5.2. Its objective is the efficient and effective collection of revenue and control over the import, export, manufacture, movement, storage or use of certain goods.





  1. OVERVIEW OF THE SOUTH AFRICAN REVENUE SERVICE PERFORMANCE 6.1.In the 2018/19 Budget, an estimate of R1 345.0 billion was set for revenue collection. This estimate was however revised down to R1 302.2 billion in the 2019 Budget. SARS collected revenue of R1 287.7 billion against this revised estimate, resulting in a deficit of

14.5 billion (-1.1%) or R57.3 billion (-4.3%) against the original (printed) estimate. The net revenue outcome of R 1 287.7 billion represents a growth of R71.2 billion (5.9%) compared to the previous year (2017/18).

  1. SARS is part of Programme 9: Revenue Administration in the NT Annual Performance Plan. As an independent entity, it receives a transfer from NT’s budget. In 2018/19, it received a transfer of R9 billion.
  2. SARS received an unqualified audit opinion with findings. Findings related to non- compliance with legislation, particularly the SCM prescripts and the SARS Act. Some of the non-compliance with SCM prescripts resulted in irregular expenditure, especially in relation to the Bain & Co, Gartner and Grant Thornton contracts.
  3. In the year under review, SARS only achieved 48% of its performance targets. Of its 33 performance targets, only 16 were achieved, 17 (52%) were not achieved (or fully achieved).
  4. SARS has got 5 predetermined outcomes. Outcome 1 seeks to achieve increased customs and excise compliance. Under this Outcome, three out of five performance targets were achieved. Outcome 2 seeks to achieve increased tax compliance and only two out of 12 targets were achieved under this outcome. Outcome 3 seeks to achieve increased ease and fairness of doing business with SARS. Six out of seven performance targets were achieved under this programme. Outcome 4 seeks to achieve increased cost-effectiveness and internal efficiencies at SARS and had only one performance target which was achieved.

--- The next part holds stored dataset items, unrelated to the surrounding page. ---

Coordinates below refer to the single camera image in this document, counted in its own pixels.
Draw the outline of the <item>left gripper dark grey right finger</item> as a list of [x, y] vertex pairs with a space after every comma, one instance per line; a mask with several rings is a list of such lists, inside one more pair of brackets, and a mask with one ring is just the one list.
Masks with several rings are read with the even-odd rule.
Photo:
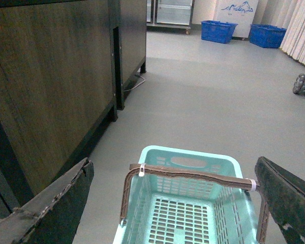
[[286, 243], [305, 243], [305, 181], [264, 156], [255, 174]]

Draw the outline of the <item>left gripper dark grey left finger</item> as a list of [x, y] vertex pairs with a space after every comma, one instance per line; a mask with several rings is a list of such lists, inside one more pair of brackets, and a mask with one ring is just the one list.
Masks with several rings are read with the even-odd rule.
[[72, 243], [93, 177], [84, 158], [0, 222], [0, 243]]

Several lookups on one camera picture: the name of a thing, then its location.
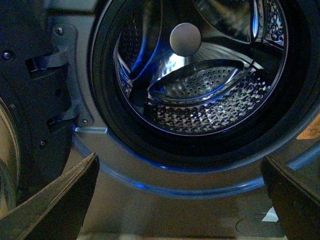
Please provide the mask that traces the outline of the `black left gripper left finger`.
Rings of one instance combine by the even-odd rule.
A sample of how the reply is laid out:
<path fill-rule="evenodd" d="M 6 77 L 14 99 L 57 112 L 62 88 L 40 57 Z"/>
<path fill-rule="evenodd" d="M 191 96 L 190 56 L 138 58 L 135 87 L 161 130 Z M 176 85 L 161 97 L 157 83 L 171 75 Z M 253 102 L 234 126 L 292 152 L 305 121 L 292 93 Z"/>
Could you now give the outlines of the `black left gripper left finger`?
<path fill-rule="evenodd" d="M 0 220 L 2 240 L 76 240 L 91 204 L 100 161 L 93 152 Z"/>

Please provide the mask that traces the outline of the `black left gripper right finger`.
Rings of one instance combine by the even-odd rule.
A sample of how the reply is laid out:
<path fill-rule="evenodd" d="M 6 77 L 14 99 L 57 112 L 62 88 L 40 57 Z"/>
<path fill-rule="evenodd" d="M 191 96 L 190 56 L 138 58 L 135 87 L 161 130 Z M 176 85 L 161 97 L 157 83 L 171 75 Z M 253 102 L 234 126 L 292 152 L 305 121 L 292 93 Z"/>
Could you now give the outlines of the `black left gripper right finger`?
<path fill-rule="evenodd" d="M 260 165 L 268 197 L 289 240 L 320 238 L 320 186 L 271 157 Z"/>

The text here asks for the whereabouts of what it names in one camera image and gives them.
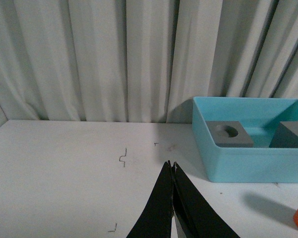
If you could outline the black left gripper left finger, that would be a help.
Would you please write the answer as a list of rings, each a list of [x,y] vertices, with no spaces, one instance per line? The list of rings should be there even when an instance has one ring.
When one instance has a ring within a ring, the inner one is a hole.
[[[144,210],[127,237],[171,237],[174,188],[171,174],[171,163],[167,161],[162,166]]]

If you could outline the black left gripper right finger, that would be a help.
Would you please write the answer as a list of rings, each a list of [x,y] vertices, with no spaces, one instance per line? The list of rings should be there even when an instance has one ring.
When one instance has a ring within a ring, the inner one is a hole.
[[[215,212],[178,163],[172,166],[173,208],[180,238],[237,238],[239,235]]]

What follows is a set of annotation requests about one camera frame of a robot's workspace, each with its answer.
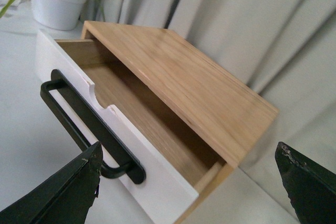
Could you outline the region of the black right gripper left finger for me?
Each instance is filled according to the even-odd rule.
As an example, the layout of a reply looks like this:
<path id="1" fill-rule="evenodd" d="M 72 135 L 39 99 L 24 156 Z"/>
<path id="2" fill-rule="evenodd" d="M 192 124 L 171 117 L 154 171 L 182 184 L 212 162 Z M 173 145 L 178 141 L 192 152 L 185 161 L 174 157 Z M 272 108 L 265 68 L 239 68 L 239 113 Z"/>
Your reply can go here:
<path id="1" fill-rule="evenodd" d="M 97 142 L 2 210 L 1 223 L 85 223 L 99 193 L 101 165 Z"/>

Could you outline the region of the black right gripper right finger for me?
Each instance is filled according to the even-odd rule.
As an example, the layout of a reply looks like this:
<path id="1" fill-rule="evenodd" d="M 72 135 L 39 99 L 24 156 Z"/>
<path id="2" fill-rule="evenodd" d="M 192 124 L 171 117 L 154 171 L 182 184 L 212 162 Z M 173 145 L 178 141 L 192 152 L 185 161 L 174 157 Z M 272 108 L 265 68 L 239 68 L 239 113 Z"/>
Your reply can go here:
<path id="1" fill-rule="evenodd" d="M 279 142 L 275 160 L 300 223 L 335 223 L 335 174 Z"/>

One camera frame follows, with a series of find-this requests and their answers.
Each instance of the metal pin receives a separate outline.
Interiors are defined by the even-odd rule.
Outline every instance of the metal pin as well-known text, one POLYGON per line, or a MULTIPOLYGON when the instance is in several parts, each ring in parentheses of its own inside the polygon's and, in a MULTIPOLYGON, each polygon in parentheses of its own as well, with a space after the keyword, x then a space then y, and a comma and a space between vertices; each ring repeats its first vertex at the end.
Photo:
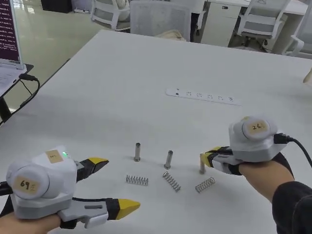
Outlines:
POLYGON ((168 151, 166 164, 164 164, 164 168, 166 168, 167 170, 171 168, 170 163, 171 163, 171 159, 172 159, 173 154, 174 154, 174 152, 172 150, 168 151))
POLYGON ((205 169, 205 163, 201 160, 200 158, 200 170, 199 170, 199 173, 200 174, 205 174, 206 172, 206 169, 205 169))
POLYGON ((136 154, 134 157, 134 161, 135 162, 140 162, 141 158, 140 158, 140 149, 141 149, 141 144, 140 143, 136 143, 136 154))

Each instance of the power strip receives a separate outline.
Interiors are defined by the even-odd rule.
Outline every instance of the power strip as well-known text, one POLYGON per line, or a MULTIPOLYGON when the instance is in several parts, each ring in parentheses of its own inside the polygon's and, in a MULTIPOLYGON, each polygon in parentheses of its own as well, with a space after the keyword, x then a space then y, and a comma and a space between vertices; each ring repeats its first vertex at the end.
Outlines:
POLYGON ((215 95, 215 94, 205 94, 205 93, 193 92, 189 90, 166 89, 166 95, 180 97, 180 98, 220 102, 220 103, 229 104, 229 105, 241 106, 240 102, 234 97, 226 97, 226 96, 215 95))

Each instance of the floor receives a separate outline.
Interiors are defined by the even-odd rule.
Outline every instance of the floor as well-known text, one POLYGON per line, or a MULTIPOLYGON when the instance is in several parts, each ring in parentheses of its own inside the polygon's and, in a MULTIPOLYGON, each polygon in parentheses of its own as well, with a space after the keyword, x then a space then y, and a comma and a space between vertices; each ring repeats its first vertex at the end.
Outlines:
MULTIPOLYGON (((100 29, 91 22, 89 14, 43 11, 40 0, 14 0, 22 59, 34 65, 30 72, 41 83, 83 47, 100 29)), ((31 91, 33 82, 25 82, 31 91)), ((5 99, 10 108, 17 109, 29 97, 17 84, 5 99)))

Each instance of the metal spring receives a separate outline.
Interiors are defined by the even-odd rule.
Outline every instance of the metal spring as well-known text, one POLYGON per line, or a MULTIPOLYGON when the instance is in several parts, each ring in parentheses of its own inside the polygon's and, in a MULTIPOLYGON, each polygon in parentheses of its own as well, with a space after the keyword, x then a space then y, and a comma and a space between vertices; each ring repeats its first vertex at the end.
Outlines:
POLYGON ((210 186, 215 184, 215 179, 210 177, 209 179, 205 180, 204 182, 198 184, 195 189, 198 193, 202 192, 205 189, 208 189, 210 186))
POLYGON ((181 186, 178 185, 178 183, 175 181, 175 179, 172 178, 172 176, 169 174, 169 172, 165 172, 162 177, 165 178, 165 180, 171 185, 171 187, 178 192, 181 189, 181 186))
POLYGON ((132 175, 127 175, 126 176, 126 182, 128 184, 138 184, 138 185, 148 185, 148 178, 145 177, 140 177, 140 176, 132 176, 132 175))

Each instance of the white cabinet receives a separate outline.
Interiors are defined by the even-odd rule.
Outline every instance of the white cabinet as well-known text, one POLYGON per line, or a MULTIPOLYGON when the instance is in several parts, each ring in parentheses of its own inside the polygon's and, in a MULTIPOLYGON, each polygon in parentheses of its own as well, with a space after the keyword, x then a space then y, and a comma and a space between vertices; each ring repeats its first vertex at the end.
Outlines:
POLYGON ((212 2, 200 43, 227 47, 240 9, 240 6, 212 2))

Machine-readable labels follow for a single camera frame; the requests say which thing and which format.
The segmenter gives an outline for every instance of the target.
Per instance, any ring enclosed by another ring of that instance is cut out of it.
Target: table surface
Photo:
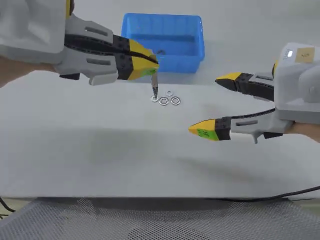
[[[148,78],[92,87],[35,72],[0,89],[0,196],[247,198],[319,185],[319,145],[304,136],[254,145],[188,132],[272,108],[214,80],[271,71],[287,42],[320,46],[319,8],[317,0],[76,0],[78,17],[115,34],[128,12],[199,15],[206,57],[194,75],[159,74],[159,94],[173,91],[179,106],[151,102]]]

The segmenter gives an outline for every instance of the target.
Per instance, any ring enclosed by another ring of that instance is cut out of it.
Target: blue container
[[[195,73],[205,58],[199,16],[127,13],[121,35],[151,49],[158,59],[159,72]]]

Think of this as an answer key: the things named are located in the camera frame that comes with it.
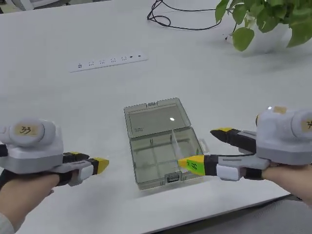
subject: black strap
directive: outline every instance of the black strap
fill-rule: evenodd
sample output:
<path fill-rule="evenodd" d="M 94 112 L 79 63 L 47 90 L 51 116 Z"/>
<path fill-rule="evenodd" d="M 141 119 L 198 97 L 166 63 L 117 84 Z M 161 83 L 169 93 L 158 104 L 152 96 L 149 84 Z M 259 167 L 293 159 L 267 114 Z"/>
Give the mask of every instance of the black strap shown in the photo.
<path fill-rule="evenodd" d="M 253 168 L 246 168 L 246 175 L 244 176 L 244 178 L 245 179 L 251 179 L 251 180 L 263 180 L 262 170 L 253 169 Z"/>
<path fill-rule="evenodd" d="M 54 173 L 54 172 L 40 172 L 35 174 L 26 174 L 26 175 L 19 175 L 14 172 L 8 171 L 4 169 L 0 175 L 0 190 L 2 187 L 9 181 L 17 178 L 32 178 L 37 176 L 43 176 L 43 175 L 52 175 L 57 174 L 59 176 L 59 183 L 57 186 L 63 186 L 68 184 L 73 176 L 73 172 L 66 172 L 66 173 Z"/>

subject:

Outcome 5 seeks to achieve increased public trust and credibility of the revenue collector. Two out of four performance targets were achieved under this programme.





  1. SARB’s constitutional mandate is to protect the value of the South African currency in the interest of balanced and sustainable economic growth.
  2. As a result of the Financial Sector Regulation Act of 2017, the SARB is further mandated to maintain, promote and enhance financial stability.




  1. The Governor of the South African Reserve Bank told the Committee that the SARB was one of only six central banks in the word that still have private shareholders. He said that the SARB had two million shares in issue. He explained that dividends to private shareholders were capped at 10 cents a share with a maximum payout of R200 000 per year and 90% of any remaining surplus accrues to government after setting aside contingencies, reserves and tax.
  2. He clarified that private shareholders have a say in the appointment of the board. He said that while this ensured good governance, private shareholders had no role in policy or regulatory decisions. Government appoints eight members to the board, including the four executives, while private shareholders elect seven members, the Governor said.
  3. The SARB’s key functions are to issue banknotes and coin, regulate and supervise certain entities in the financial system, ensure the effective functioning of the National Payment System, manage the official gold and foreign exchange reserves, administer the exchange control regulations and act as banker to the government.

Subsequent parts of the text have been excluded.